No Proselytizing Zone — 12 Comments

      • The problem is, I want the place to be run and managed by people who are knowledgeable about the medical and legal issues that the constituency faces. I do not want to spend my declining years worrying about whether there’s enough ice cream, or if Zelda in apartment 22 is really sharp enough to remember to turn the gas off on her stove after making a pot of tea. I’ve seen the way a well-managed CCRC runs, and it’s complex. I’ve done a lot of complex in my life; I’ve even enjoyed it. But I don’t know how long my gift for complexity will last, and I don’t have a lot of specialized knowledge that would be needed to oversee even part of the organization.

        Shudder. Perhaps Jane Eyre is right and the solution is to keep very well and not die.

        • Trying very hard to follow Jane Eyre’s advice, but ….

          I find that I don’t want to deal with complexity right now, much less when I get even older. I keep looking for ways to simplify my life. A well-run place won’t always do things the way you’d personally like them done, either, though I think it’s like a good co-op or union: do what’s best for most people.

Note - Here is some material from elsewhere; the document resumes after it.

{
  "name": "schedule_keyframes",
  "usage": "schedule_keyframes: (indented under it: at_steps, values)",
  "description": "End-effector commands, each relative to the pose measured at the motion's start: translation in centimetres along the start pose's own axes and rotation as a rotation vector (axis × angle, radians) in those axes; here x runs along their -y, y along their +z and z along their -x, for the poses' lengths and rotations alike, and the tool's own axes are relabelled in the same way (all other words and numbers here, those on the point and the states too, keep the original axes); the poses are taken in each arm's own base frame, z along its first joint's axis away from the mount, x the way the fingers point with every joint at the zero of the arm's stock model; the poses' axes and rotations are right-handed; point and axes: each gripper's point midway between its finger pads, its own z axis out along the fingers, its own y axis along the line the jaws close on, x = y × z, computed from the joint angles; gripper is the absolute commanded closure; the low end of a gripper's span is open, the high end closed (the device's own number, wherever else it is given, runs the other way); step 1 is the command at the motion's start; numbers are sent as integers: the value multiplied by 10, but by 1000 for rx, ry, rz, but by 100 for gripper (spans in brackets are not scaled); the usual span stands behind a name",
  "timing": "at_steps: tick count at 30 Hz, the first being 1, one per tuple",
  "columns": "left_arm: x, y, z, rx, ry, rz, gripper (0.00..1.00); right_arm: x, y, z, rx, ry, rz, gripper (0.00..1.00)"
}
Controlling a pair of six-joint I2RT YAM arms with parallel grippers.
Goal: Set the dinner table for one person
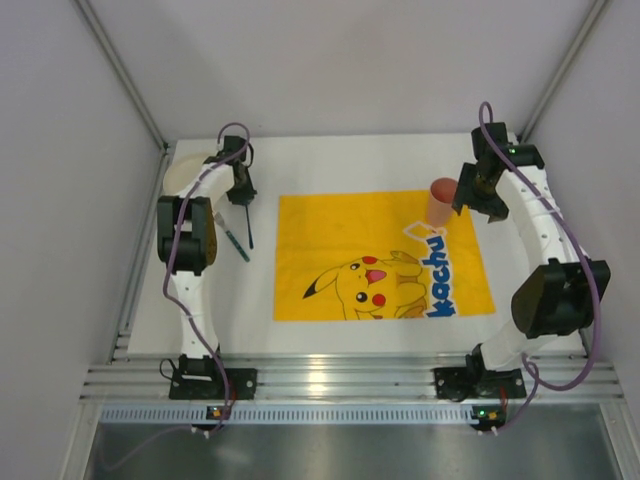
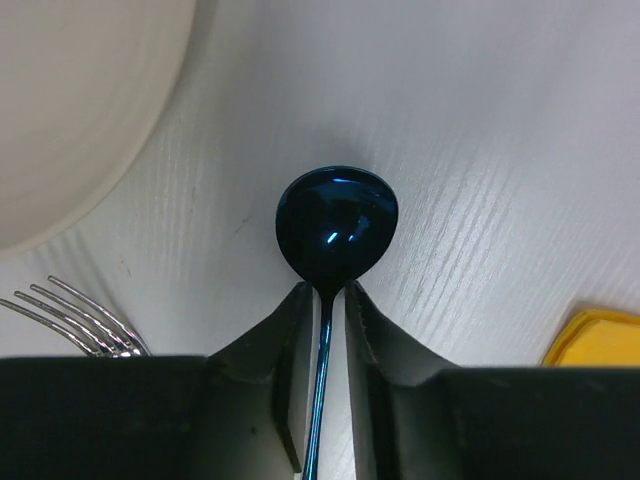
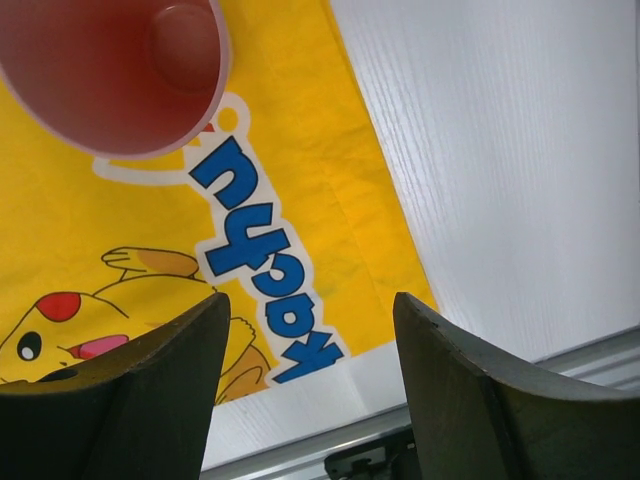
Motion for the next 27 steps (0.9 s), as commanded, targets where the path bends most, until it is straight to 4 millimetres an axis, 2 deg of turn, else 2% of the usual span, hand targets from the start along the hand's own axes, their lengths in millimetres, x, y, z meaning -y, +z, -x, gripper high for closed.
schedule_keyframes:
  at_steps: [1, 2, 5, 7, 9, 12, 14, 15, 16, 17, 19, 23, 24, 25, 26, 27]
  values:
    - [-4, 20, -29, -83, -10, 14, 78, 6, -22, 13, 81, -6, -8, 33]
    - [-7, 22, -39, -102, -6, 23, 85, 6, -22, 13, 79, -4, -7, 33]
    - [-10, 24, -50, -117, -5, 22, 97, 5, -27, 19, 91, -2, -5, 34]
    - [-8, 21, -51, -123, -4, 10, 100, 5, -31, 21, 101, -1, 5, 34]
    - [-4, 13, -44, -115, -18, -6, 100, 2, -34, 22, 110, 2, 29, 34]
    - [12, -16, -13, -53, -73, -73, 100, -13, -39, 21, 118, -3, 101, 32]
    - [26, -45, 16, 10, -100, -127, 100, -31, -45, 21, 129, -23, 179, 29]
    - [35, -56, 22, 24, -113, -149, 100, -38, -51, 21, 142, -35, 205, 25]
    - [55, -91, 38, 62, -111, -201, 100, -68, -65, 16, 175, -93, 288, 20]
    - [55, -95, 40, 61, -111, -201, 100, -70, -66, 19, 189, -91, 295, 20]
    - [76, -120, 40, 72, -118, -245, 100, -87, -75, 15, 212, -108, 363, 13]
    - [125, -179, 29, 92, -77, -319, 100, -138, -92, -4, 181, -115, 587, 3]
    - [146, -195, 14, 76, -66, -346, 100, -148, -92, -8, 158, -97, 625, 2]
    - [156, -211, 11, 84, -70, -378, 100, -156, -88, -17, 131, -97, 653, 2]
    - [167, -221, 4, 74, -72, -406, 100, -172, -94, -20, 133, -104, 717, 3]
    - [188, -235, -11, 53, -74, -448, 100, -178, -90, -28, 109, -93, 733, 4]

  1. We all need to keep on the lookout for such a place. We may haul our libraries there, too. I don’t want to run such a place, but I would put money toward it being established, because a lot of writers and artists need this place.

  2. I know one of the things that most outraged my mother and grandmother about my grandfather’s death was his sisters’ attempts to re-convert him to Roman Catholicism (away from the Methodist church). I was too young during his final hospitalization to know for sure what was happening, but I think in the end my grandmother had to bar them from his room, which is pretty tragic. 🙁

  3. You may want to look into liberation Catholicism. I thought I hated all religion until a friend of mine (who had grown up liberation catholic and is now pagan) and I got into discussions about religion and the way things are handled with that faith seems a lot more aligned with the humanist views you’re expressing here. My brain is NOT wired to religion, but if I wanted religion, that’d be even over UU for my to try list.

    • I don’t hate all religions. I just don’t want any of them to try to convince me to follow their ideology. If they provide comfort without preaching their ideas at me, fine.

  4. If you know what you want at the end of your life, the key things are to write it down, and to tell somebody. Line up the DNR documents; have a will drawn up; figure out who will handle your literary estate and tell SFWA who is doing it. If you know what you want at your funeral, write it down. (This can become very detailed indeed. I have seen instructions that included what the deceased was going to wear, including hairstyle and jewelry, for the viewing, what hymns were going to be sung, and who was going to make the chicken salad for after, because if Mildred was left to do it it would have relish in it.)
    Put a copy of all these documents into a file folder or envelope, and label it DEATH. Don’t stick it in your safe deposit box, because no one can get into it after you die until after probate. Keep it in a file cabinet or something, and tell your kids/partner/best friends/etc about it and where it is.